I could only find one scenario where the behavior of this package differs from scipy.stats.linregress - when you regress a small array with itself, the p-value is naturally very small. When regressing again with itself incremented slightly (e.g. array + 1.2e-7), we expect the same slope and p-value, but the intercept should be shifted up by the incremented value. However, the p-value can diverge due to imprecision from float addition. scipy.stats.linregress is also affected by this, but to a lesser degree. The divergence only occurs with some input arrays of random numbers, about 55% of runs in my tests, depending on the input array size.
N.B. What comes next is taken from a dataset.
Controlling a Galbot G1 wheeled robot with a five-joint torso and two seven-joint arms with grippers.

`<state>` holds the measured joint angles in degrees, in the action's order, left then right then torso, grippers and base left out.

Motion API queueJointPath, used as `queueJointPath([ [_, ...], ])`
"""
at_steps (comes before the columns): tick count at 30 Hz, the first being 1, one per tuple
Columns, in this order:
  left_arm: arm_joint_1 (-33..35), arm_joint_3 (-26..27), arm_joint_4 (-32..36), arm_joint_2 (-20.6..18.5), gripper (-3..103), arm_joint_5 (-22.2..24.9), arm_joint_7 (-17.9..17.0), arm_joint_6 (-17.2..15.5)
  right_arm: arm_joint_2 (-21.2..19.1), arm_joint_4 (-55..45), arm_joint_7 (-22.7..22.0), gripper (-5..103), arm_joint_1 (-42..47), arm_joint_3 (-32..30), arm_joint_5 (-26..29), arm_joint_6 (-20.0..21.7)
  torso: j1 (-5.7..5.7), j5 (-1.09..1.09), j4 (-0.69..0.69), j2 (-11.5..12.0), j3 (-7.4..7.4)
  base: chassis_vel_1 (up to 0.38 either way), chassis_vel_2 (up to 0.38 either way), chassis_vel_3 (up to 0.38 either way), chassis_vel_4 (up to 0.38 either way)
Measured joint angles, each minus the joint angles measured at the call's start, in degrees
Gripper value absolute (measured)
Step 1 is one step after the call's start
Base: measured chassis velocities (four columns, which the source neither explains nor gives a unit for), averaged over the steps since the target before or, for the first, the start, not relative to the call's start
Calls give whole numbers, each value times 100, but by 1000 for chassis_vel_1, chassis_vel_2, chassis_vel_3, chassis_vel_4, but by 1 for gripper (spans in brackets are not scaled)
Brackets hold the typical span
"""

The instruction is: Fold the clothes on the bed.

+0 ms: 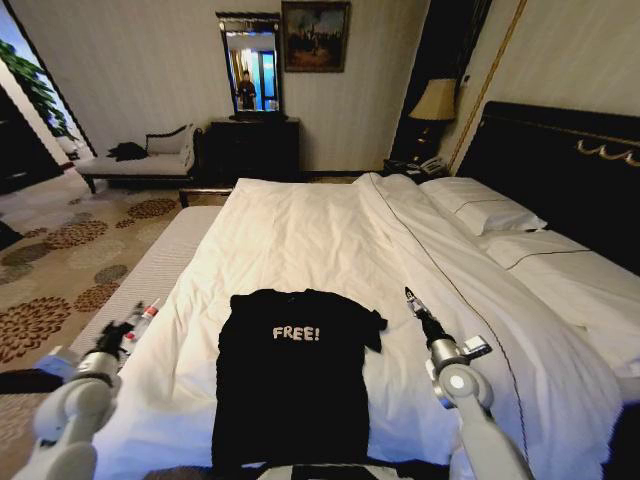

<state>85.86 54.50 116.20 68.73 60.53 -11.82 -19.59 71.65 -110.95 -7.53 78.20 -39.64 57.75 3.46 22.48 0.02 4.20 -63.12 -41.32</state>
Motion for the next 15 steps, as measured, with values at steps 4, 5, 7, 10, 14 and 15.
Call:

Here's some code to demonstrate the issue:

>>> import numpy
>>> from scipy.stats import linregress
>>> from regressor import linregress as linreg2

>>> a = numpy.array([0.49789444, 0.12506859, 0.75386035, 0.025621228, 0.00039564757,
        0.71248668, 0.078348994, 0.62318009, 0.48770180], dtype=numpy.float32)
>>> b = numpy.copy(a)
>>> eps = numpy.finfo(numpy.float32).eps

>>> linreg2(a, b)
LinregressResult(slope=1.0, intercept=0.0, rvalue=1.0, pvalue=3.292585384803146e-70, stderr=0.0)
>>> linreg2(a, b + eps)
LinregressResult(slope=0.9999999999999959, intercept=9.271833784074701e-08, 
    rvalue=0.9999999999999959, pvalue=1.4627920285341798e-50, stderr=3.425878486341894e-08)

>>> linregress(a, b)
LinregressResult(slope=1.0, intercept=0.0, rvalue=1.0, pvalue=3.292585384803146e-70, stderr=0.0)
>>> linregress(a, b + eps)
LinregressResult(slope=1.0, intercept=1.1920928955078125e-07, rvalue=1.0, 
    pvalue=3.292585384803146e-70, stderr=0.0)

This behavior only occurs when the input arrays have at least 9 values (and becomes irrelevant with arrays with more than 50 values, since those have p < 1e-323). It only matters if the input values are perfectly correlated, even if one value differs slightly, then the results are very similar. Again, here's some code to demonstrate:

>>> b[0] += eps
>>> linreg2(a, b)
LinregressResult(slope=1.000000020527417, intercept=-7.537115487288304e-09, 
    rvalue=0.9999999999999909, pvalue=2.37040745003888e-49, stderr=5.100092205240057e-08)
>>> linreg2(a, b)
LinregressResult(slope=1.0000000205274189, intercept=2.2265206844895857e-08, 
    rvalue=0.9999999999999918, pvalue=1.6549532101768438e-49, stderr=4.844923917880737e-08)

Ignore the different intercepts, regressor or scipy.stats.linregress are both wrong, using multiples of eps slowly converged, but with jumpy steps.

I won't work around the larger issue, since it only alters the result when the regressed arrays are identical, but one has also been adjusted by adding a scalar to all entries. I can't see any scenario where this would occur other than on purpose.